PROBLEM TO SOLVE
Copy out each line containing "surface" from the entries below.
[GIVEN DATA Boundary: Start]
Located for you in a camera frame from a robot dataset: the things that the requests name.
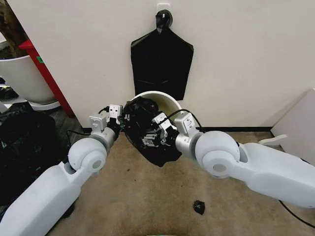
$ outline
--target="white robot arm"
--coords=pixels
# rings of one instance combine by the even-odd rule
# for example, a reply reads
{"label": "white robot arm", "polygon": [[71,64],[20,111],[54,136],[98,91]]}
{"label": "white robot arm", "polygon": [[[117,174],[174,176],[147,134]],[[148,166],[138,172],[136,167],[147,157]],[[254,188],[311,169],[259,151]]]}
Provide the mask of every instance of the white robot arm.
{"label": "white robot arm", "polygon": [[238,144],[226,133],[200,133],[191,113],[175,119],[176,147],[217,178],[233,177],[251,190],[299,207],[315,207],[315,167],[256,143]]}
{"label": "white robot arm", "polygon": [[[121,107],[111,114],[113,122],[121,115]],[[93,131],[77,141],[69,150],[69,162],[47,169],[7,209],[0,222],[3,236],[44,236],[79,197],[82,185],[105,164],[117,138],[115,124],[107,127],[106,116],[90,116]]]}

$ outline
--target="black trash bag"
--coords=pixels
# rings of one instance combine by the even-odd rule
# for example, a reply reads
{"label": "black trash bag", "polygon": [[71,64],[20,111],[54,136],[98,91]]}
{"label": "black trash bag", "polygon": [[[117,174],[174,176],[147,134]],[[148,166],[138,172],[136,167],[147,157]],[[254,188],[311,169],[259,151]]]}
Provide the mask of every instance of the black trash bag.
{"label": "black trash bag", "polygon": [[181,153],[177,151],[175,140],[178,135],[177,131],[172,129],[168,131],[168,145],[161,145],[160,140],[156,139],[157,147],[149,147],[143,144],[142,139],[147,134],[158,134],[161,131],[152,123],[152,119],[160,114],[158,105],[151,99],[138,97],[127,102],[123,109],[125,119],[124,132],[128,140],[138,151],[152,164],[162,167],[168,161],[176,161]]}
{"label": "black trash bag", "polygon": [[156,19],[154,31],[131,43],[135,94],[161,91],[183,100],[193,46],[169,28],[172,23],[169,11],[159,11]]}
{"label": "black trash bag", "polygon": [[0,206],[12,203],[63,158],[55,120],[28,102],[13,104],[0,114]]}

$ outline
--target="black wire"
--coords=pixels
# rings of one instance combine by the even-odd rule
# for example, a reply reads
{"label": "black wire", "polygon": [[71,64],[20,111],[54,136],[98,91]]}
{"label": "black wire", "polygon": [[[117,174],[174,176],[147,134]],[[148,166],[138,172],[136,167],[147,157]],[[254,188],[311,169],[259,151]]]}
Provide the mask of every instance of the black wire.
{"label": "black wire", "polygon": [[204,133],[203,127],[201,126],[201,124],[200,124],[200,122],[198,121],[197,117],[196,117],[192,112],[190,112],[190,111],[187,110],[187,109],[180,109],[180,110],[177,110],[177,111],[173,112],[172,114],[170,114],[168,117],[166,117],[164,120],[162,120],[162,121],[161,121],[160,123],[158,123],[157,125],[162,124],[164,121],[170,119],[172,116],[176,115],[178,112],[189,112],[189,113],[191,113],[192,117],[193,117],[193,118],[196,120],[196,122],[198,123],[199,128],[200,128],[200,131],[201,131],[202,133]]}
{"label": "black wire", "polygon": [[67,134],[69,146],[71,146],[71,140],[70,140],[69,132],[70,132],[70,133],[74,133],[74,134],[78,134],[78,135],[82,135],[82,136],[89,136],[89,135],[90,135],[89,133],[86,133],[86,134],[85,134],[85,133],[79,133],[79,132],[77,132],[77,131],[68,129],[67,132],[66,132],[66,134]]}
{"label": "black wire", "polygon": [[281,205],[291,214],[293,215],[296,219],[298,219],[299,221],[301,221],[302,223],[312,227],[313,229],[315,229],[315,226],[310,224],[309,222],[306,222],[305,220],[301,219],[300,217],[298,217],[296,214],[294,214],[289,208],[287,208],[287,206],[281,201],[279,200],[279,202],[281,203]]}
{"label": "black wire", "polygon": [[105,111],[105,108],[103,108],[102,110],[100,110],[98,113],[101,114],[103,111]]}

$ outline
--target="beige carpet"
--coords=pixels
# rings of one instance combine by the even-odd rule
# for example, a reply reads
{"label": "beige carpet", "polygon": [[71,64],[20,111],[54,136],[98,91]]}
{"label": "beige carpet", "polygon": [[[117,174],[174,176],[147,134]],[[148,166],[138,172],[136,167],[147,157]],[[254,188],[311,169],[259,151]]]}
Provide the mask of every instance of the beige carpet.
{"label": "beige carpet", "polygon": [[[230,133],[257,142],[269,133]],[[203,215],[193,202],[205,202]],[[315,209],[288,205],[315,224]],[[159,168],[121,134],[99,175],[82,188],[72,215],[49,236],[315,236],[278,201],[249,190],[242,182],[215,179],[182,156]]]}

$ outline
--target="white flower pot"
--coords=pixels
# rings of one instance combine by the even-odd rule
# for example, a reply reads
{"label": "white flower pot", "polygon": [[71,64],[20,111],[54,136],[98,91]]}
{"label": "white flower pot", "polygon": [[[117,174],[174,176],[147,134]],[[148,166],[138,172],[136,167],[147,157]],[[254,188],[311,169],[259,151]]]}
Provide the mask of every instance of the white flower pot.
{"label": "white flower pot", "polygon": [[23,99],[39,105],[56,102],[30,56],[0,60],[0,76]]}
[GIVEN DATA Boundary: End]
[GIVEN DATA Boundary: Start]
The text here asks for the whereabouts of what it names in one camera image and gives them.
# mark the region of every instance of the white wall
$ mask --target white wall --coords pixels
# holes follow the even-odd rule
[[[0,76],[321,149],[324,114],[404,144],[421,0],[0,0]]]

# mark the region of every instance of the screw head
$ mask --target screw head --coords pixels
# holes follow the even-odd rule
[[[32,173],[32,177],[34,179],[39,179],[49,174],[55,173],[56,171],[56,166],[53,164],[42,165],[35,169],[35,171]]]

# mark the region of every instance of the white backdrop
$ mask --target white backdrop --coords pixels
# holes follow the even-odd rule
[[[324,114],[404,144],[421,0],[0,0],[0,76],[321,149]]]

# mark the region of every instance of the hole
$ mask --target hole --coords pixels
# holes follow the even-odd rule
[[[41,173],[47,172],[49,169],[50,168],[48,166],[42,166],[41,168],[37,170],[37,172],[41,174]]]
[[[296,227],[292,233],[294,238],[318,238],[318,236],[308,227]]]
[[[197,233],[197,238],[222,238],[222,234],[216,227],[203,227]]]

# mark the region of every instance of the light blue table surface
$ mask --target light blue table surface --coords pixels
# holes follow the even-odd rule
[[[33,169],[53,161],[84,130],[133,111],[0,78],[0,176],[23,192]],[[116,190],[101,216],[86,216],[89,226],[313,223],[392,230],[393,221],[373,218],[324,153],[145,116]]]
[GIVEN DATA Boundary: End]
WRITTEN RESPONSE
# mark the region of every instance of the light blue table surface
$ mask --target light blue table surface --coords pixels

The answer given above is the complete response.